● **EXERCISE PROMPT**
Output, word for word, every line from the start of the listing down to and including the line that contains "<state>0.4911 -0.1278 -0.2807"; include nothing else.

>>>

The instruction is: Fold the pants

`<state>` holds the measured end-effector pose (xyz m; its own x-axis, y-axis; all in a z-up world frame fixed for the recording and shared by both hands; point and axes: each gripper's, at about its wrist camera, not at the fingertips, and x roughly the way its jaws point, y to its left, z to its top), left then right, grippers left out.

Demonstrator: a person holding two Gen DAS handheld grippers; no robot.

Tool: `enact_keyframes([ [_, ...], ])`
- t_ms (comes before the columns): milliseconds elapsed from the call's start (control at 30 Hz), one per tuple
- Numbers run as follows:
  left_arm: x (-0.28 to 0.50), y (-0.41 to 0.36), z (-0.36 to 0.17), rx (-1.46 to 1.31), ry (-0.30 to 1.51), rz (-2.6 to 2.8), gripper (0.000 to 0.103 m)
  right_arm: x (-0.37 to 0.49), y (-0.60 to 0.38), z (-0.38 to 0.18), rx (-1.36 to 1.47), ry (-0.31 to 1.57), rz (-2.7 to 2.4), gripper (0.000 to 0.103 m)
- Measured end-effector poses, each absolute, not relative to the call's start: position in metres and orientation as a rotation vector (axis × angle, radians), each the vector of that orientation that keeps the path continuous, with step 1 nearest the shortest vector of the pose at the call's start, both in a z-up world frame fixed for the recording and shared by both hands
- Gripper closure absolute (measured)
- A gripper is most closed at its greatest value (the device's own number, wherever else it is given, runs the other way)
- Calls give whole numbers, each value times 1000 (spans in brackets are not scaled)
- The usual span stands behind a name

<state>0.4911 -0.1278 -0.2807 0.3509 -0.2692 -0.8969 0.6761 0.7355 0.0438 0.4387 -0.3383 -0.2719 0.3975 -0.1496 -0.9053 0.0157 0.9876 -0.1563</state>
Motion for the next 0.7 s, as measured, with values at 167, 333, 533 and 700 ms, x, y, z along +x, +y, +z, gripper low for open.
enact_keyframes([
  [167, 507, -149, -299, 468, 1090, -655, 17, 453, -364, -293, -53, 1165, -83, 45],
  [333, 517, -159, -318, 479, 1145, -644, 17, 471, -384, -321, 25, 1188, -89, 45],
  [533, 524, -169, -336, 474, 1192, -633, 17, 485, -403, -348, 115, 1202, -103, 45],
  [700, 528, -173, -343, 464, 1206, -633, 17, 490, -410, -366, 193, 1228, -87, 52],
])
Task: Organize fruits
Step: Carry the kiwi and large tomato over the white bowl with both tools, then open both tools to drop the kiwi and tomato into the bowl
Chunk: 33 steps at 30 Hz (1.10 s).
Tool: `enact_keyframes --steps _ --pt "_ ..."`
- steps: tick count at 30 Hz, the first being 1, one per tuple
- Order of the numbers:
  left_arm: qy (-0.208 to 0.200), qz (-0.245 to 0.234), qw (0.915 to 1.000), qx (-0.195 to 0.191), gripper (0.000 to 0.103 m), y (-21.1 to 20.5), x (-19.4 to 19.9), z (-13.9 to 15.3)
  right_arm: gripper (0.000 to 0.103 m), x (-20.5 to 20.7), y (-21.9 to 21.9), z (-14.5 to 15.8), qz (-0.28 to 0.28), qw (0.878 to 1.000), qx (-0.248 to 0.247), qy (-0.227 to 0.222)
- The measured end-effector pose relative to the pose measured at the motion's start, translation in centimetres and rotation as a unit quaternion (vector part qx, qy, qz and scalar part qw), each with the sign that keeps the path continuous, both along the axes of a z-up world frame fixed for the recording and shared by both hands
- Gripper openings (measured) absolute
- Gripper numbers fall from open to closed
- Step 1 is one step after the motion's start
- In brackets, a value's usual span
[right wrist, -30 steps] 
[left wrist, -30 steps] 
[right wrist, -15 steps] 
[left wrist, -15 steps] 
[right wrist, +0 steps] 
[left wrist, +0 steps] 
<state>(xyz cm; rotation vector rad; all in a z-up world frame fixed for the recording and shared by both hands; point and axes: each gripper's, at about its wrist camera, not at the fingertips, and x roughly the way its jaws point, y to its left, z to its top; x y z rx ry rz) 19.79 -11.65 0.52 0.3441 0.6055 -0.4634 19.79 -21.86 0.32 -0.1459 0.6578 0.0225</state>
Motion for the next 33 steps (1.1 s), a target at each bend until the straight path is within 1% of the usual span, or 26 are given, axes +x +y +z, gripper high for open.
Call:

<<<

● **WRITTEN RESPONSE**
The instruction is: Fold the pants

`<state>` holds the measured end-effector pose (xyz m; its own x-axis, y-axis; all in a z-up world frame fixed for the recording and shared by both hands; point and axes: each gripper's, at about its wrist camera, not at the fingertips, and x roughly the way its jaws point, y to its left, z to its top), left then right, grippers left out.

Demonstrator: a person holding two Gen DAS handheld grippers; no robot.

Tool: `enact_keyframes([ [_, ...], ])`
- t_ms (comes before the columns): milliseconds elapsed from the call's start (control at 30 Hz), one per tuple
- Numbers run as follows:
  left_arm: x (-0.28 to 0.50), y (-0.41 to 0.36), z (-0.36 to 0.17), rx (-1.46 to 1.31), ry (-0.30 to 1.51), rz (-2.6 to 2.8), gripper (0.000 to 0.103 m)
  right_arm: x (-0.37 to 0.49), y (-0.60 to 0.38), z (-0.38 to 0.18), rx (-1.36 to 1.47), ry (-0.31 to 1.57), rz (-2.7 to 2.4), gripper (0.000 to 0.103 m)
- Measured end-effector poses, each absolute, not relative to the call's start: position in metres and orientation as a rotation vector (axis × angle, radians), each the vector of that orientation that keeps the path continuous, with step 1 nearest the shortest vector of the pose at the call's start, both in a z-up world frame fixed for the recording and shared by both hands
- Gripper closure absolute (measured)
- A gripper is most closed at its greatest value (the device's own number, wherever else it is given, runs the other way)
- Calls give whole numbers, each value times 1000 (spans in brackets are not scaled)
- The usual span stands behind a name

<state>0.4911 -0.1278 -0.2807 0.3509 -0.2692 -0.8969 0.6761 0.7355 0.0438 0.4387 -0.3383 -0.2719 0.3975 -0.1496 -0.9053 0.0157 0.9876 -0.1563</state>

The response to the exercise is complete.